*WORK INSTRUCTIONS:* Each line of the data has to be transcribed exactly.
= Beginning of Section =
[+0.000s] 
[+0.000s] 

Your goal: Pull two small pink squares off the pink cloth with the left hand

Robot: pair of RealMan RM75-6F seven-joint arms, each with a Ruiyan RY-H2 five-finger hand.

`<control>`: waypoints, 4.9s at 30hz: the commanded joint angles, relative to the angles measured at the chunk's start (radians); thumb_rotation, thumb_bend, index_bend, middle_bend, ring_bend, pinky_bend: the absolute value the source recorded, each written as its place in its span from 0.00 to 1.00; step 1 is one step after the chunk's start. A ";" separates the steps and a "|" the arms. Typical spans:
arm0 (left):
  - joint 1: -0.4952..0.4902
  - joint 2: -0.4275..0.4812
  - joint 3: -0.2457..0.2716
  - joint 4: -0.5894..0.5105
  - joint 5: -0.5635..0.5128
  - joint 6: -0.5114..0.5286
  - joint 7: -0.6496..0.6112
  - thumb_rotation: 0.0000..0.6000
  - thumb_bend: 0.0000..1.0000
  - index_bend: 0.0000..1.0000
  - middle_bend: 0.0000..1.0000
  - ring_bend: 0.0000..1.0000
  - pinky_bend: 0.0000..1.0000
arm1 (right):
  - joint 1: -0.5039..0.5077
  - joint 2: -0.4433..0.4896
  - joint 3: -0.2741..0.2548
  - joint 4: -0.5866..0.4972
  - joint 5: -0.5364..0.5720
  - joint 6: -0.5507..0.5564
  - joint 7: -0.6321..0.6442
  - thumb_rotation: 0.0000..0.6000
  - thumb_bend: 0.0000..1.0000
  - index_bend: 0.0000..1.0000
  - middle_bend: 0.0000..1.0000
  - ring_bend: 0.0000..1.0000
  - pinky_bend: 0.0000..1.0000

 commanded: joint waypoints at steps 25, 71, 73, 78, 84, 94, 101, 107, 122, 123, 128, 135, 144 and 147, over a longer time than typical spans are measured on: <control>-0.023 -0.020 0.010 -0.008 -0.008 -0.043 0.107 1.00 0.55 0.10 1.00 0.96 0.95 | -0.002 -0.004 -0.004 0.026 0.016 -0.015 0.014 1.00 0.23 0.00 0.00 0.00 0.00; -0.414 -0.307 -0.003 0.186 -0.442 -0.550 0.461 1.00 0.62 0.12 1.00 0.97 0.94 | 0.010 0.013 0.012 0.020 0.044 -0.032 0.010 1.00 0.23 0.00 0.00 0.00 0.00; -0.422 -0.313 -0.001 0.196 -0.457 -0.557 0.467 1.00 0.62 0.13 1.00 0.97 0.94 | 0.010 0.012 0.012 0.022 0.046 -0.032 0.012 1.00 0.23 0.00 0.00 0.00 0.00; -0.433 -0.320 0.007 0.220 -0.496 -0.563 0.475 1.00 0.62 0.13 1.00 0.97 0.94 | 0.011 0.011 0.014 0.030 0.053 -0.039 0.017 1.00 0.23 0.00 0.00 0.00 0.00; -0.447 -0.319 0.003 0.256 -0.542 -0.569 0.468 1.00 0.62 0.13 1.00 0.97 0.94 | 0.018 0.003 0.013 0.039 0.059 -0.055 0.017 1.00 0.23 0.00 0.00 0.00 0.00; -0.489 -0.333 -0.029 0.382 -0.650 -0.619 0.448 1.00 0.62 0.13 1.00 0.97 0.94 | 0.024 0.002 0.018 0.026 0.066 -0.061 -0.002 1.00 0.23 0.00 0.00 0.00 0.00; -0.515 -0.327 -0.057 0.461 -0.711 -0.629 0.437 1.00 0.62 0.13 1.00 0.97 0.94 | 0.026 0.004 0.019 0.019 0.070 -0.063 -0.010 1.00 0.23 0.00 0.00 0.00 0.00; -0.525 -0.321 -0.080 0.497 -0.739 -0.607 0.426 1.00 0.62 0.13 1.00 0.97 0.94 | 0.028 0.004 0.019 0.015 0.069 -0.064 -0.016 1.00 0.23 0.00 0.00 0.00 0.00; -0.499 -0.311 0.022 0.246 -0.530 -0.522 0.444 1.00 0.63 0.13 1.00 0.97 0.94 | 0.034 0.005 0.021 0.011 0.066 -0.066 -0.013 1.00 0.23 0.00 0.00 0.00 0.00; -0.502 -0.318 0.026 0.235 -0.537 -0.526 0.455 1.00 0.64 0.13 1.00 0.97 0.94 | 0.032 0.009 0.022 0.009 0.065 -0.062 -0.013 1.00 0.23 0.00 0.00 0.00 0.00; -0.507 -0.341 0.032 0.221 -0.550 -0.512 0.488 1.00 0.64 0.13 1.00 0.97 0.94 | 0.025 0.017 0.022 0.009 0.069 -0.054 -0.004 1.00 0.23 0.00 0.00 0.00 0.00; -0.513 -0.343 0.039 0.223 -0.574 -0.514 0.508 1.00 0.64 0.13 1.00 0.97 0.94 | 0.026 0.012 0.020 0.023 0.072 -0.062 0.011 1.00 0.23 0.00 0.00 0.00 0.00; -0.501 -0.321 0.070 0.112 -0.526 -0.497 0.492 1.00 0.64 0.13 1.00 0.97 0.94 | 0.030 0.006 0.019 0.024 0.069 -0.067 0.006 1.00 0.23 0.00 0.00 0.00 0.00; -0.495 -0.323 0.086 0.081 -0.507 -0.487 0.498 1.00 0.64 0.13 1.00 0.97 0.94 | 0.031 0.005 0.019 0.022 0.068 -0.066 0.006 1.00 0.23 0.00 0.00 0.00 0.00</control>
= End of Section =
*OUTPUT BELOW:*
[+0.000s] 
[+0.000s] 

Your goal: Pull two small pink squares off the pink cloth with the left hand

Robot: pair of RealMan RM75-6F seven-joint arms, each with a Ruiyan RY-H2 five-finger hand.

`<control>`: waypoints, 4.9s at 30hz: the commanded joint angles, relative to the angles measured at the chunk's start (radians); thumb_rotation, thumb_bend, index_bend, middle_bend, ring_bend, pinky_bend: the absolute value the source recorded, each written as its place in its span from 0.00 to 1.00; step 1 is one step after the chunk's start. A ";" separates the steps and a "|" the arms. Typical spans:
arm0 (left):
  - joint 1: -0.4952..0.4902
  - joint 2: -0.4275..0.4812
  - joint 3: -0.2457..0.2716
  - joint 4: -0.5894..0.5105
  - joint 5: -0.5635..0.5128
  - joint 6: -0.5114..0.5286
  - joint 7: -0.6496..0.6112
  - thumb_rotation: 0.0000..0.6000
  - thumb_bend: 0.0000..1.0000
  - index_bend: 0.0000..1.0000
  - middle_bend: 0.0000..1.0000
  - ring_bend: 0.0000..1.0000
  - pinky_bend: 0.0000..1.0000
arm1 (right):
  - joint 1: -0.5039..0.5077
  - joint 2: -0.4433..0.4896
  - joint 3: -0.2741..0.2548
  - joint 4: -0.5866..0.4972
  - joint 5: -0.5364..0.5720
  - joint 6: -0.5507..0.5564
  - joint 7: -0.6321..0.6442
  - thumb_rotation: 0.0000..0.6000
  - thumb_bend: 0.0000..1.0000
  - index_bend: 0.0000..1.0000
  - middle_bend: 0.0000..1.0000
  - ring_bend: 0.0000..1.0000
  - pinky_bend: 0.0000..1.0000

 commanded: joint waypoints at steps 25, 71, 73, 78, 84, 94, 101, 107, 122, 123, 128, 135, 144 and 147, over a longer time than typical spans are measured on: <control>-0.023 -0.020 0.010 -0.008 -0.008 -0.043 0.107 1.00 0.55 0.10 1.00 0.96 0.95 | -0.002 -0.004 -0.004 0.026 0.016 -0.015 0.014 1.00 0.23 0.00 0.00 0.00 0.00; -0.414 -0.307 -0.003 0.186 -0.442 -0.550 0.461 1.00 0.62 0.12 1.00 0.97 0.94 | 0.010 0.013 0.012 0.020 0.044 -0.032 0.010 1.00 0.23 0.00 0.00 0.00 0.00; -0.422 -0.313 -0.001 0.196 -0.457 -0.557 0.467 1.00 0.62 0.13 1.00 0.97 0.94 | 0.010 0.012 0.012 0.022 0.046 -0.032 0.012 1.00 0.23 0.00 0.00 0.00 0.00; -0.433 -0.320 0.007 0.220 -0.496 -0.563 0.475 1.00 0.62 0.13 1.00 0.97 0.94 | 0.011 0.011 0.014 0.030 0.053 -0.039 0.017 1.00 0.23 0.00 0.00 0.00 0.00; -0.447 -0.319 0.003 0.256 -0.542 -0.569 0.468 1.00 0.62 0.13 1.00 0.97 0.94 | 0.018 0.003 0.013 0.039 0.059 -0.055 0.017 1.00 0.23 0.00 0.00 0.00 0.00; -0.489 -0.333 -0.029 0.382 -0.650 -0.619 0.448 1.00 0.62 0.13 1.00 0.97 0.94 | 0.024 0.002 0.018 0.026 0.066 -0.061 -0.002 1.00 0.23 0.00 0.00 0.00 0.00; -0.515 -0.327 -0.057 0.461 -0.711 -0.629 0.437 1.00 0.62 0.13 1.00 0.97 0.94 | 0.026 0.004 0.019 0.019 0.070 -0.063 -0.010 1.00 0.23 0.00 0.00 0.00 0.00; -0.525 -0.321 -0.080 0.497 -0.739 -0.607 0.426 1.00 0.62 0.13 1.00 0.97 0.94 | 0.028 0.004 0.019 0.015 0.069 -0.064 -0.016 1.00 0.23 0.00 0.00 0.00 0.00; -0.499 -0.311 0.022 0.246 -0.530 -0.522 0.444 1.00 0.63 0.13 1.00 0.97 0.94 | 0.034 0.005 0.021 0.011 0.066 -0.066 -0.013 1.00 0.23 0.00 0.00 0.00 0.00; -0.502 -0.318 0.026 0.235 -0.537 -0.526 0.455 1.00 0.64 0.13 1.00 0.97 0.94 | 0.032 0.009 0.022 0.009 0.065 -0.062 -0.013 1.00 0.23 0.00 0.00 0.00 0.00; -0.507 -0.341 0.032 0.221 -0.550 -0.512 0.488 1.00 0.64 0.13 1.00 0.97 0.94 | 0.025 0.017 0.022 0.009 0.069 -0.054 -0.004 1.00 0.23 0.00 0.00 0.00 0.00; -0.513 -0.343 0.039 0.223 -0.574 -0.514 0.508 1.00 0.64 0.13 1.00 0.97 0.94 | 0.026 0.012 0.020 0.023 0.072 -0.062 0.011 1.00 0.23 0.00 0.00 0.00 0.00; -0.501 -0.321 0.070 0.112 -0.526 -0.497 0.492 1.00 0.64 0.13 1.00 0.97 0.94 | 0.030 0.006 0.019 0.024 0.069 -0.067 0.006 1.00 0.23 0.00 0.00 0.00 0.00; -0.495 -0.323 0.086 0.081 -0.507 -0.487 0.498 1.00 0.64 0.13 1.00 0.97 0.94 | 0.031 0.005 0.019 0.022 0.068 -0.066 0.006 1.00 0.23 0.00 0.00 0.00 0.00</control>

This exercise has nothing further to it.